## Task item
Produce a word-for-word copy of the data below.

## Supplied data
# # # # # # #

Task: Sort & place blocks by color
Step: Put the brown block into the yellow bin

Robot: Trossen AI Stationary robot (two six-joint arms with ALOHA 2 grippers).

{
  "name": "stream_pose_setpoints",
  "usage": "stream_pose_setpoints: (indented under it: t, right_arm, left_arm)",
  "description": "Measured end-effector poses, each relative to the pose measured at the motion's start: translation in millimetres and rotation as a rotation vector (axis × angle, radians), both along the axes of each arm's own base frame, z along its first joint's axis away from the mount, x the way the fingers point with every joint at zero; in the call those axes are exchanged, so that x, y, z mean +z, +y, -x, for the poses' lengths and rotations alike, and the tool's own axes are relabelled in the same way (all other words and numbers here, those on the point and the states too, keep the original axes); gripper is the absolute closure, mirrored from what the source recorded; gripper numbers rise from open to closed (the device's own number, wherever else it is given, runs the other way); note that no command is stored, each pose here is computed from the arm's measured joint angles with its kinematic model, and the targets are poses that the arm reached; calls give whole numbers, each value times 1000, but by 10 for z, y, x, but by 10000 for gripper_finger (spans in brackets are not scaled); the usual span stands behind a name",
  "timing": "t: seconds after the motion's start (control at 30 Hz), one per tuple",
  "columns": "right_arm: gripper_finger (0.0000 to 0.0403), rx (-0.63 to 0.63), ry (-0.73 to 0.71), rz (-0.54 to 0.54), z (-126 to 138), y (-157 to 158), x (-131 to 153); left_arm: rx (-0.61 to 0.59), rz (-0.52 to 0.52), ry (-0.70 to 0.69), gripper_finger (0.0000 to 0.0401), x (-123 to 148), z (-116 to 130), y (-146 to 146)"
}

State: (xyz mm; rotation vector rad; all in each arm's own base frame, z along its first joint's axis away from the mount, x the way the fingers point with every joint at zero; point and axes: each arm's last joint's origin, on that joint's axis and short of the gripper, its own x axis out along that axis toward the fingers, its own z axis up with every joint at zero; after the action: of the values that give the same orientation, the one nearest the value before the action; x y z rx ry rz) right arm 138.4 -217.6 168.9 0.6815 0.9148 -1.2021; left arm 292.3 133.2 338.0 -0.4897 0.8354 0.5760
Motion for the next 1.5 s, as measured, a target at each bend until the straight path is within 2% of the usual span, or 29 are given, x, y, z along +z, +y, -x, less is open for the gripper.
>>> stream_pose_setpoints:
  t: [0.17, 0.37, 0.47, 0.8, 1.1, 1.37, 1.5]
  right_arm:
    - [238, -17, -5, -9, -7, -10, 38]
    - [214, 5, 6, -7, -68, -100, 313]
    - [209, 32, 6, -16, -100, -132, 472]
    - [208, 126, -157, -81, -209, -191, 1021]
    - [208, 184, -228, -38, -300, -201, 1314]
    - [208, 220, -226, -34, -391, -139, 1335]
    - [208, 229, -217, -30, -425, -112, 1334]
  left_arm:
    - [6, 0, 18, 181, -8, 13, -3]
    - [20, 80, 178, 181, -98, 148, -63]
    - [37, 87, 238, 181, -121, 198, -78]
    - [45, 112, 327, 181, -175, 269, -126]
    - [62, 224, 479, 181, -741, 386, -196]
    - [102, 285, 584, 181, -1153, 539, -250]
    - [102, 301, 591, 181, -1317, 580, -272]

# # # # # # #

## Answer for this exercise
Task: Sort & place blocks by color
Step: Put the brown block into the yellow bin

Robot: Trossen AI Stationary robot (two six-joint arms with ALOHA 2 grippers).

{
  "name": "stream_pose_setpoints",
  "usage": "stream_pose_setpoints: (indented under it: t, right_arm, left_arm)",
  "description": "Measured end-effector poses, each relative to the pose measured at the motion's start: translation in millimetres and rotation as a rotation vector (axis × angle, radians), both along the axes of each arm's own base frame, z along its first joint's axis away from the mount, x the way the fingers point with every joint at zero; in the call those axes are exchanged, so that x, y, z mean +z, +y, -x, for the poses' lengths and rotations alike, and the tool's own axes are relabelled in the same way (all other words and numbers here, those on the point and the states too, keep the original axes); gripper is the absolute closure, mirrored from what the source recorded; gripper numbers rise from open to closed (the device's own number, wherever else it is given, runs the other way); note that no command is stored, each pose here is computed from the arm's measured joint angles with its kinematic model, and the targets are poses that the arm reached; calls give whole numbers, each value times 1000, but by 10 for z, y, x, but by 10000 for gripper_finger (spans in brackets are not scaled); the usual span stands behind a name",
  "timing": "t: seconds after the motion's start (control at 30 Hz), one per tuple",
  "columns": "right_arm: gripper_finger (0.0000 to 0.0403), rx (-0.63 to 0.63), ry (-0.73 to 0.71), rz (-0.54 to 0.54), z (-126 to 138), y (-157 to 158), x (-131 to 153); left_arm: rx (-0.61 to 0.59), rz (-0.52 to 0.52), ry (-0.70 to 0.69), gripper_finger (0.0000 to 0.0401), x (-123 to 148), z (-116 to 130), y (-146 to 146)"
}

State: (xyz mm; rotation vector rad; all in each arm's own base frame, z along its first joint's axis away from the mount, x the way the fingers point with every joint at zero; point and axes: each arm's last joint's origin, on that joint's axis and short of the gripper, its own x axis out along that axis toward the fingers, its own z axis up with every joint at zero; after the action: of the values that give the same orientation, the one nearest the value before the action; x y z rx ry rz) right arm 138.4 -217.6 168.9 0.6815 0.9148 -1.2021; left arm 292.3 133.2 338.0 -0.4897 0.8354 0.5760
Motion for the next 1.5 s, as measured, a target at each bend until the straight path is within 2% of the usual span, or 29 are given, x, y, z along +z, +y, -x, less is open for the gripper.
>>> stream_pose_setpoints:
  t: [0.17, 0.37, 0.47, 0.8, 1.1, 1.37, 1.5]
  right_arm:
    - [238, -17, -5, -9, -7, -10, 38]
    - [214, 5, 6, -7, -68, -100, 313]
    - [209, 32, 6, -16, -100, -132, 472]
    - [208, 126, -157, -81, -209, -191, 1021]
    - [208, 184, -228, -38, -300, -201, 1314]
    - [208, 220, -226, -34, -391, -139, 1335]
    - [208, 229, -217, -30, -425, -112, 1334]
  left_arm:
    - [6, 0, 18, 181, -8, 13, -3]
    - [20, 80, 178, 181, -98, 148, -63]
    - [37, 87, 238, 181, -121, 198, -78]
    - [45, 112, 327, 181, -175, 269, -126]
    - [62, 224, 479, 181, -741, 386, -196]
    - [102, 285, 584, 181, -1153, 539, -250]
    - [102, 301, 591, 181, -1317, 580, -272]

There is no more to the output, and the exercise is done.